## What the task asks:
Wherever the word "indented" turns up in a line of the entries, copy that line.
*** Opening of Study material ***
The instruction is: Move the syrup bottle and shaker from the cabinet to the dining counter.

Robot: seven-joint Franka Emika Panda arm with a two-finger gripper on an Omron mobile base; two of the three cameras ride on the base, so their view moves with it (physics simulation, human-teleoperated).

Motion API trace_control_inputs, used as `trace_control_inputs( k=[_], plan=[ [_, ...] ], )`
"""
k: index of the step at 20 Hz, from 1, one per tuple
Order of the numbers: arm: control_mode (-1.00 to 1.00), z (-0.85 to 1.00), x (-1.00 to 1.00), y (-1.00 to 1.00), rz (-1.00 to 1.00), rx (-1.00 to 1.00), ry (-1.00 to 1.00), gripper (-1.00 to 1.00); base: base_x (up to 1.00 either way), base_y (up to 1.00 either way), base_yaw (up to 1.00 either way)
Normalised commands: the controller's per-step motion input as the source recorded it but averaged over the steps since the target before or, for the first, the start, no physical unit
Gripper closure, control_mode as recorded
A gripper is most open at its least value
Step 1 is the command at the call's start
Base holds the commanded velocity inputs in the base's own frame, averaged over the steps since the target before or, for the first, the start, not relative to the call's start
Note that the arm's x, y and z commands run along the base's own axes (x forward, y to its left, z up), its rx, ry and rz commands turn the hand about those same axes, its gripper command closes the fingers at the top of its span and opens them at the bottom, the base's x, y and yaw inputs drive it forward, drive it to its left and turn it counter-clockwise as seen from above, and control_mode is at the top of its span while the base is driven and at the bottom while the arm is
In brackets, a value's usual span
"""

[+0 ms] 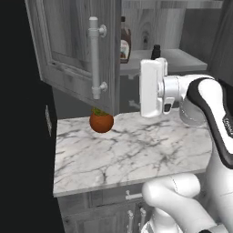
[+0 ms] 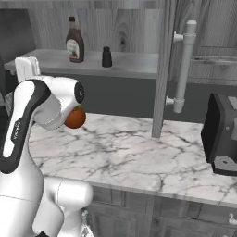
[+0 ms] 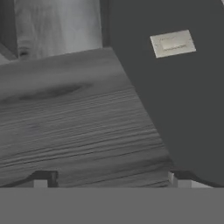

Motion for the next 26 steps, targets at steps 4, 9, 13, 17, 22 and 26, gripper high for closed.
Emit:
trace_control_inputs(
  k=[4, 9, 13, 17, 22, 26],
  plan=[
    [-1.00, 0.13, -0.01, 0.85, 0.27, 0.00, 0.00, -1.00, 0.00, 0.00, 0.00],
    [-1.00, 0.00, -0.14, 1.00, 0.25, 0.00, -0.01, -1.00, 0.00, 0.00, 0.00],
    [-1.00, 0.00, -0.51, 0.92, 0.22, 0.00, -0.10, -1.00, 0.00, 0.00, 0.00],
    [-1.00, -0.02, -0.23, 0.66, 0.07, -0.01, -0.04, -1.00, 0.00, 0.00, 0.00],
    [-1.00, -0.09, 0.02, 0.60, -0.02, 0.00, 0.00, -1.00, 0.00, 0.00, 0.00],
    [-1.00, -0.05, 0.09, 0.42, -0.08, 0.00, 0.00, -1.00, 0.00, 0.00, 0.00]
  ],
)
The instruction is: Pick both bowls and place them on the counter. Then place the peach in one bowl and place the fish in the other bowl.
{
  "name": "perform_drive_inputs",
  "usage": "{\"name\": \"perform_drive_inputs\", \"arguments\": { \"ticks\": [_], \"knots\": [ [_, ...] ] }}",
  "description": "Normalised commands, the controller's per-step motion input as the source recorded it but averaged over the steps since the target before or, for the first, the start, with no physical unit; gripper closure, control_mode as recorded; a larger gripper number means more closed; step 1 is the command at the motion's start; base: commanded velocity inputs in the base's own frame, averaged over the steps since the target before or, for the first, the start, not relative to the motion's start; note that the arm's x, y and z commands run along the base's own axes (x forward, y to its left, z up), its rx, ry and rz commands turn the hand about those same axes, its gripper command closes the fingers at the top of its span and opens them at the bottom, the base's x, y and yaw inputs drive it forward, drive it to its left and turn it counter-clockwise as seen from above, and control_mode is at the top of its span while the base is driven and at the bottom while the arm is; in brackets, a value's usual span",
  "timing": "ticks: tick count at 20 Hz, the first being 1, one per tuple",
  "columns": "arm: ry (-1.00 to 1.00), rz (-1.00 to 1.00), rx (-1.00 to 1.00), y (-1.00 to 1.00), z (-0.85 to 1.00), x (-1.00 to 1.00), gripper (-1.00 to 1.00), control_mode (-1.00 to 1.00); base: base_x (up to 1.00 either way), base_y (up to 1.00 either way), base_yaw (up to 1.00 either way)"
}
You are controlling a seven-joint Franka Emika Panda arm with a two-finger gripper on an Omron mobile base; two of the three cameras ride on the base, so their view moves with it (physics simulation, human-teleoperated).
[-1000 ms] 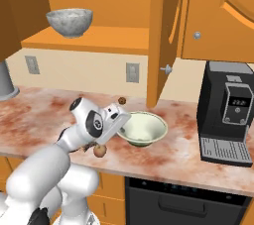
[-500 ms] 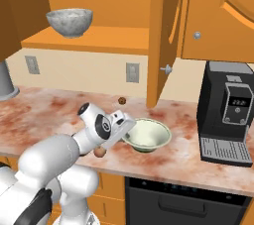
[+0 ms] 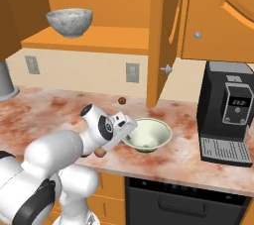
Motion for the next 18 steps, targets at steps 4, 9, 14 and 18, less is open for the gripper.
{"name": "perform_drive_inputs", "arguments": {
  "ticks": [4, 9, 14, 18],
  "knots": [
    [0.03, 0.01, 0.08, 0.0, -0.23, 0.0, 1.0, -1.0, 0.0, 0.0, 0.0],
    [0.03, 0.0, 0.02, 0.06, 0.01, -0.1, -1.0, -1.0, 0.0, 0.0, 0.0],
    [0.0, 0.0, 0.0, 0.13, 0.31, -0.39, -1.0, -1.0, 0.0, 0.0, 0.0],
    [0.0, -0.04, 0.0, 0.34, 0.56, -0.39, -1.0, -1.0, 0.0, 0.0, 0.0]
  ]
}}
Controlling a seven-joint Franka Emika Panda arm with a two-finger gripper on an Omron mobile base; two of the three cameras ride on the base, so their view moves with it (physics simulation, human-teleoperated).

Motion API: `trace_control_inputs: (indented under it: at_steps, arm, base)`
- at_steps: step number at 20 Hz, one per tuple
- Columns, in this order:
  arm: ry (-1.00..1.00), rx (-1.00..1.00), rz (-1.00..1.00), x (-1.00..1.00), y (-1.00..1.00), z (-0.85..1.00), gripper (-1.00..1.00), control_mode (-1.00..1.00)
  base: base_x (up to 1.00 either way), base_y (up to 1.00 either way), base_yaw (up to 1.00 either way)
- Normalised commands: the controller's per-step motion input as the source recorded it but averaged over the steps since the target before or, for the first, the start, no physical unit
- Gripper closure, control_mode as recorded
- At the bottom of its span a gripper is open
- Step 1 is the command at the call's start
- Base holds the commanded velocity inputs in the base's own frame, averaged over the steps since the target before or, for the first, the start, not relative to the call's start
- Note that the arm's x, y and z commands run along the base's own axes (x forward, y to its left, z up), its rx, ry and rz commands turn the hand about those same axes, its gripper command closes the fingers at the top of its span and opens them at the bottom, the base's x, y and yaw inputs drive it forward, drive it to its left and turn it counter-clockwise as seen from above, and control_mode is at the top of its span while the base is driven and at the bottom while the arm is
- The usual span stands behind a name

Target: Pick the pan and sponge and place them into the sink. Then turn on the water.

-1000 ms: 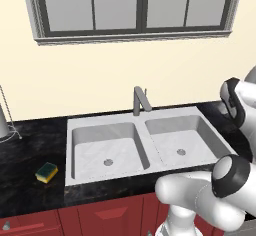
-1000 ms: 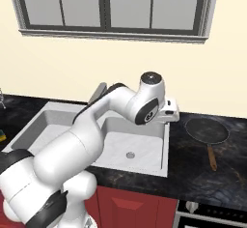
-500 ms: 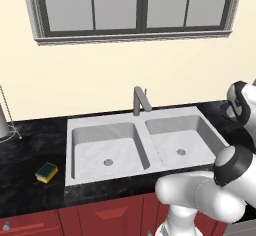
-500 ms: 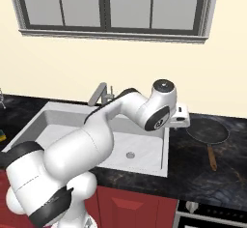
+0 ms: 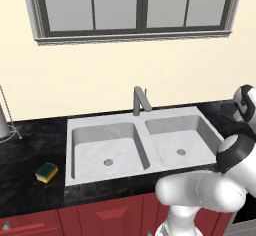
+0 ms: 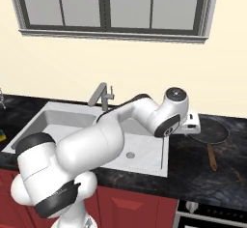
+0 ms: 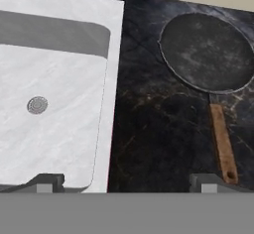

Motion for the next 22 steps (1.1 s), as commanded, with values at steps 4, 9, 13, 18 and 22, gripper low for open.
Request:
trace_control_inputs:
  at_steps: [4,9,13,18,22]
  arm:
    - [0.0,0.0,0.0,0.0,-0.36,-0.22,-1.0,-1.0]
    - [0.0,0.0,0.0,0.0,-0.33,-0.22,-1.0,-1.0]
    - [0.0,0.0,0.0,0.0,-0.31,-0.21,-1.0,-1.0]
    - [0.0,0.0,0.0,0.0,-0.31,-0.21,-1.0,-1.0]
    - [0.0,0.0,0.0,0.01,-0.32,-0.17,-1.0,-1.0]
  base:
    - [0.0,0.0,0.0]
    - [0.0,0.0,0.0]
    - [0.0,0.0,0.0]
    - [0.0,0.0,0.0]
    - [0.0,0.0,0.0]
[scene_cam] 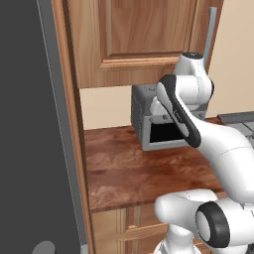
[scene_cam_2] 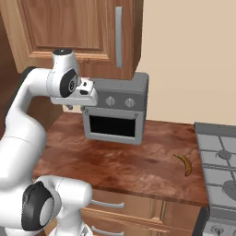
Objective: Place the banana in the correct fridge rack based on whether it is a fruit or vegetable. Finally, close the fridge door.
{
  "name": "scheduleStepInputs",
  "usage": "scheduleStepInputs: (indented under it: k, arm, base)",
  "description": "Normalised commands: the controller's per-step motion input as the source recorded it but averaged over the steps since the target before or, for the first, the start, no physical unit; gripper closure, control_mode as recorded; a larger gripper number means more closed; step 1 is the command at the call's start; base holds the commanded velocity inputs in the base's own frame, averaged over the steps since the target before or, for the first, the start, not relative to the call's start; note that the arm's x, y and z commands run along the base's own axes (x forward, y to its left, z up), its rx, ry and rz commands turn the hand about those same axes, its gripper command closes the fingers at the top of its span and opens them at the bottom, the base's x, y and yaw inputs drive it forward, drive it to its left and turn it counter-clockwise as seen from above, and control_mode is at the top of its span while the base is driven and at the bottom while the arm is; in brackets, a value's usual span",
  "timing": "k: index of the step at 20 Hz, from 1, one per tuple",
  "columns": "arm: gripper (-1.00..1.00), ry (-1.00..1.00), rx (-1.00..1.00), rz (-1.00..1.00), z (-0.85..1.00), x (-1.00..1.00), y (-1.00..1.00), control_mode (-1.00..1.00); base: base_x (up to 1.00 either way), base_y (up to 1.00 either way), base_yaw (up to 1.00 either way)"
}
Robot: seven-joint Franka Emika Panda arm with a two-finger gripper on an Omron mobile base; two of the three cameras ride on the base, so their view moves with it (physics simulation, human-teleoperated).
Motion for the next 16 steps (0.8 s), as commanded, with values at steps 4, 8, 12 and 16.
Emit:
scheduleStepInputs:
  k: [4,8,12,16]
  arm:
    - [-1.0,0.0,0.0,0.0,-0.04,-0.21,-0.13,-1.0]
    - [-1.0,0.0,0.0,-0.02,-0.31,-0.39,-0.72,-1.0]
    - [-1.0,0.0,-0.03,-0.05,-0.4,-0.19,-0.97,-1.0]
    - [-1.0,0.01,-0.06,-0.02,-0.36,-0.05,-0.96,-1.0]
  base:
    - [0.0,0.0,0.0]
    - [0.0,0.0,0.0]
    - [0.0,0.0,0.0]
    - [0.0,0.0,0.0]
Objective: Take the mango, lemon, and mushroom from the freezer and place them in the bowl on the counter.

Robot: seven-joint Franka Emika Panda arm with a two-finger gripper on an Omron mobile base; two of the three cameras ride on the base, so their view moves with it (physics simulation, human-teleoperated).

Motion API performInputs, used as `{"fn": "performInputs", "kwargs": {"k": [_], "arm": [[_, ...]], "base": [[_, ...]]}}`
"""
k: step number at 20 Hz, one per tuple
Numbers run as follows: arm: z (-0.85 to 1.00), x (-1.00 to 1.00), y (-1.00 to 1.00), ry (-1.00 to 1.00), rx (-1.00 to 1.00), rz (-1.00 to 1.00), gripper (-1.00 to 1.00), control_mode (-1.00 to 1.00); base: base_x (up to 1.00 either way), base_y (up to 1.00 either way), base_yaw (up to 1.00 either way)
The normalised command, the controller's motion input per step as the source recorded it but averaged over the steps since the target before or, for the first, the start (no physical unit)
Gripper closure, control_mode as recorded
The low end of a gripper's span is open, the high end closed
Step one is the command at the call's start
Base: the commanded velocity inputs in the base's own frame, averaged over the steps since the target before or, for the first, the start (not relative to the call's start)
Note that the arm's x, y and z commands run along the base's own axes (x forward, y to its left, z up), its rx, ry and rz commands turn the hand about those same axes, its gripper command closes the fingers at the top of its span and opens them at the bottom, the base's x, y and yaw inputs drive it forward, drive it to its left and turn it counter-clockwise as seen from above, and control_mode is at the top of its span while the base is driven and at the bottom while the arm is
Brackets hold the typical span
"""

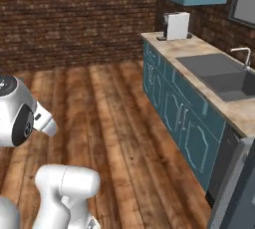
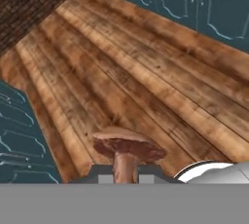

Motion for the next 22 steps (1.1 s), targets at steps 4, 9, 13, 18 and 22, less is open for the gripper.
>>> {"fn": "performInputs", "kwargs": {"k": [4, 9, 13, 18, 22], "arm": [[0.00, 0.00, 0.00, 0.00, 0.00, 0.00, 1.00, 1.00], [0.00, 0.00, 0.00, 0.00, 0.00, 0.00, 1.00, 1.00], [0.00, 0.00, 0.00, 0.00, 0.00, 0.00, 1.00, 1.00], [0.00, 0.00, 0.00, 0.00, 0.00, 0.00, 1.00, 1.00], [0.00, 0.00, 0.00, 0.00, 0.00, 0.00, 1.00, 1.00]], "base": [[0.95, -0.26, -0.59], [0.78, -0.01, -0.65], [0.36, -0.02, -0.81], [0.44, 0.00, -0.78], [0.94, -0.01, -0.66]]}}
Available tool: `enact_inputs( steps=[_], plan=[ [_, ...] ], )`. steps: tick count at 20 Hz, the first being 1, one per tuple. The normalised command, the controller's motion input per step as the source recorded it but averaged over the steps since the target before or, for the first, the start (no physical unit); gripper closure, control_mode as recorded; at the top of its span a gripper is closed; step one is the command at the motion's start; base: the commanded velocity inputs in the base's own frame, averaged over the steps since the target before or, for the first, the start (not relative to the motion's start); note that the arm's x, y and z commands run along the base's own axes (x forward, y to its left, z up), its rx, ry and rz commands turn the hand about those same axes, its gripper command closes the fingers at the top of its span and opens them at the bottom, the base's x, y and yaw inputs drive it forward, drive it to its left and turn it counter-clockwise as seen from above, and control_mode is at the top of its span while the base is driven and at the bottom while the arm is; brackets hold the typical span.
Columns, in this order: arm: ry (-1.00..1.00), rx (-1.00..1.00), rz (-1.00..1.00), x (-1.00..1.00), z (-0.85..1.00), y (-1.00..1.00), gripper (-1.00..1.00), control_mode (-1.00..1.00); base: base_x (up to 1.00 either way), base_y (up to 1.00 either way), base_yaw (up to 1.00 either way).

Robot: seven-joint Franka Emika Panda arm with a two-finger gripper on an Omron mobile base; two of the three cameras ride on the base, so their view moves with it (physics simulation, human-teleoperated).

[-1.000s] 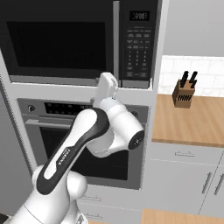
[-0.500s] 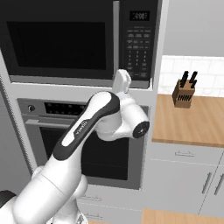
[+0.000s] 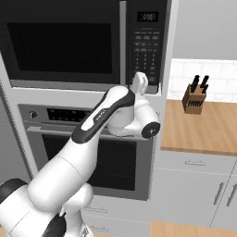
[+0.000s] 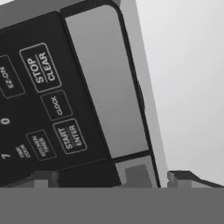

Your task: Pick the garlic from the sink and place it in the bowl. Then pick the bowl and place it in the microwave. Then close the microwave door and press the start button.

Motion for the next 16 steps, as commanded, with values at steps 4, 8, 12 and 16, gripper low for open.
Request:
enact_inputs(
  steps=[4,8,12,16],
  plan=[
    [0.01,0.00,-0.06,0.48,-0.13,-0.20,-1.00,-1.00,0.00,0.00,0.00],
    [0.02,0.00,-0.04,0.43,-0.14,-0.09,-1.00,-1.00,0.00,0.00,0.00],
    [0.02,0.00,-0.02,0.38,-0.14,-0.04,-1.00,-1.00,0.00,0.00,0.00],
    [0.02,0.00,-0.02,0.34,-0.21,-0.01,-1.00,-1.00,0.00,0.00,0.00]
  ],
)
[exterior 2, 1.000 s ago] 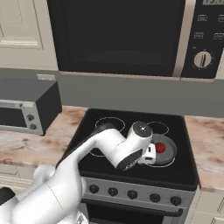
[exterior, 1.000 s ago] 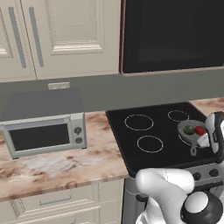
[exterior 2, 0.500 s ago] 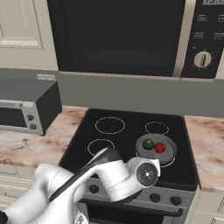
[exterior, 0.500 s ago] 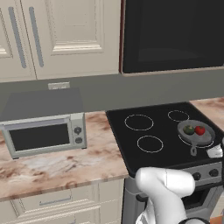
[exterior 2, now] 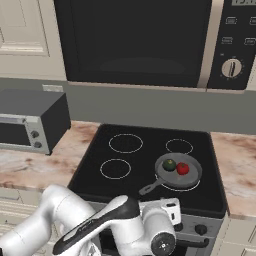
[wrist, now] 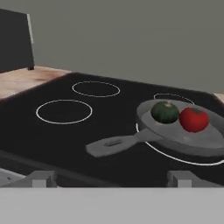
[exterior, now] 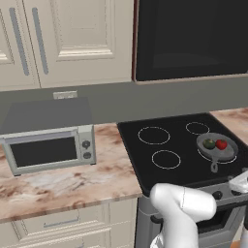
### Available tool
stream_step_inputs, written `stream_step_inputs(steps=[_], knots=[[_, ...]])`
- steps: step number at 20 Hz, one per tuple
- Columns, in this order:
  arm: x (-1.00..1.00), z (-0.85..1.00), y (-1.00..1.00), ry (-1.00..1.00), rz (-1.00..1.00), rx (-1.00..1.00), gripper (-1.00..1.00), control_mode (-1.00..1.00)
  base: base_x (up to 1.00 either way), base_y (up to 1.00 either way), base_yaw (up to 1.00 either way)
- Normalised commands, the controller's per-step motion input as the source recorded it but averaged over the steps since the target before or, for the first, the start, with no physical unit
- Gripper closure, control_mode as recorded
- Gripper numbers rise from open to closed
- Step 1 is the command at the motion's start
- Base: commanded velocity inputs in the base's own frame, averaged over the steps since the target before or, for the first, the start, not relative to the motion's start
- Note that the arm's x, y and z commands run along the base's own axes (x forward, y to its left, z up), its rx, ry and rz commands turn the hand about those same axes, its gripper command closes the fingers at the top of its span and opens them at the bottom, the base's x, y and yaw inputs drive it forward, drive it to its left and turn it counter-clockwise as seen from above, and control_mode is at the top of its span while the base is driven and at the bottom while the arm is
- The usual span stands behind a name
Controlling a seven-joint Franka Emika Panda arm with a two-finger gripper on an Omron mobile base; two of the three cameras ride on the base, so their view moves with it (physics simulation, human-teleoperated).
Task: Put the squash and tomato in the pan. Then turn on the front right burner and set the heat to medium.
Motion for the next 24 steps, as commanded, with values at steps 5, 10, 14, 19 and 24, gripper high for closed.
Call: stream_step_inputs(steps=[5,10,14,19,24], knots=[[-0.06,-0.25,0.00,-0.05,-0.05,0.02,-1.00,-1.00,0.00,0.00,0.00],[-0.16,-0.01,-0.08,0.00,-0.03,0.14,-1.00,-1.00,0.00,0.00,0.00],[-0.19,-0.12,-0.18,-0.02,0.00,0.21,-1.00,-1.00,0.00,0.00,0.00],[-0.23,-0.36,-0.09,-0.07,0.01,0.17,-1.00,-1.00,0.00,0.00,0.00],[-0.13,-0.28,-0.02,-0.13,0.00,0.09,-1.00,-1.00,0.00,0.00,0.00]])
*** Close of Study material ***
## Reply to the task:
Motion API: `trace_control_inputs: (indented under it: at_steps, arm, base)`
  "usage": "scheduleStepInputs: (indented under it: k, arm, base)",

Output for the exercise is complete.